* Required action: Go through the data and report how many lines include the word "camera", giving only the number.

* Source material:
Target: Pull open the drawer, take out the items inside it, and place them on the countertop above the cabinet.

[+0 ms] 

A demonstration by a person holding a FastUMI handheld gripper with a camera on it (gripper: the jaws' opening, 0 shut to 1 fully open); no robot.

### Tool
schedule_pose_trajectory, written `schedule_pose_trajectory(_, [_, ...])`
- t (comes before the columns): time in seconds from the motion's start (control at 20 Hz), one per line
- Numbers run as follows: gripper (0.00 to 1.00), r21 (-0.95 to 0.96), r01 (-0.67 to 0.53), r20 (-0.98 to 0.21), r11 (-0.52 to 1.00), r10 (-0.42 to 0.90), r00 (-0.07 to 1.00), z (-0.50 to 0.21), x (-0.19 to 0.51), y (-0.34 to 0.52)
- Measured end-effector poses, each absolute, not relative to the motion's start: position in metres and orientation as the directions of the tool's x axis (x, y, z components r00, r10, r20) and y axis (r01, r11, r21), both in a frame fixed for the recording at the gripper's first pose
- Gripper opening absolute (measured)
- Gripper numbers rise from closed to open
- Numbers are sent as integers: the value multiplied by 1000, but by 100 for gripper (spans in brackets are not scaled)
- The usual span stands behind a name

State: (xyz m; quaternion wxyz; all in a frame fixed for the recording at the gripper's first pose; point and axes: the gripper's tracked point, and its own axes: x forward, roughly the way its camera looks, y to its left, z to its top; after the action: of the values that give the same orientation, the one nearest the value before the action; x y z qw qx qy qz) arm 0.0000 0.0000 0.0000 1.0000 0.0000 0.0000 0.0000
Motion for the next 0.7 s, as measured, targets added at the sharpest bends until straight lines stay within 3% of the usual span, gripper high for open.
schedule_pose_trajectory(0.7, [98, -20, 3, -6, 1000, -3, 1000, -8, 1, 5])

* Your solution: 2